## Work order
Please repeat each line from the one holding "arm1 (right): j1" through the final line of the data, exactly as it stands, with no pictures.
Material provided below:
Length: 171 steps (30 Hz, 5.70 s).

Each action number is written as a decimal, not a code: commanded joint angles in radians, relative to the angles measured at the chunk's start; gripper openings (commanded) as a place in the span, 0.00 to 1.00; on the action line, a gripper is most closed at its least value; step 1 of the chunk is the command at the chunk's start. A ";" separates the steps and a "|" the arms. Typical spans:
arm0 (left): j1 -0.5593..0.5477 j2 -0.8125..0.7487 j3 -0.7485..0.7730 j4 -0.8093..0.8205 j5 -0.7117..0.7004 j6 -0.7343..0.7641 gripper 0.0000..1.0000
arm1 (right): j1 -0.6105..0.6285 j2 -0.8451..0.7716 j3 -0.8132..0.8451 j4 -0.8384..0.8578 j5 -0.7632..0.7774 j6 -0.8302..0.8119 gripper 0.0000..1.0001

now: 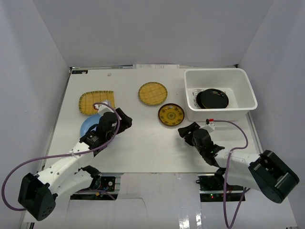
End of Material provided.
## Task answer
arm1 (right): j1 -0.6105..0.6285 j2 -0.8451..0.7716 j3 -0.8132..0.8451 j4 -0.8384..0.8578 j5 -0.7632..0.7774 j6 -0.8302..0.8119 gripper 0.0000..1.0001

now: 

That is the complete output for this exercise.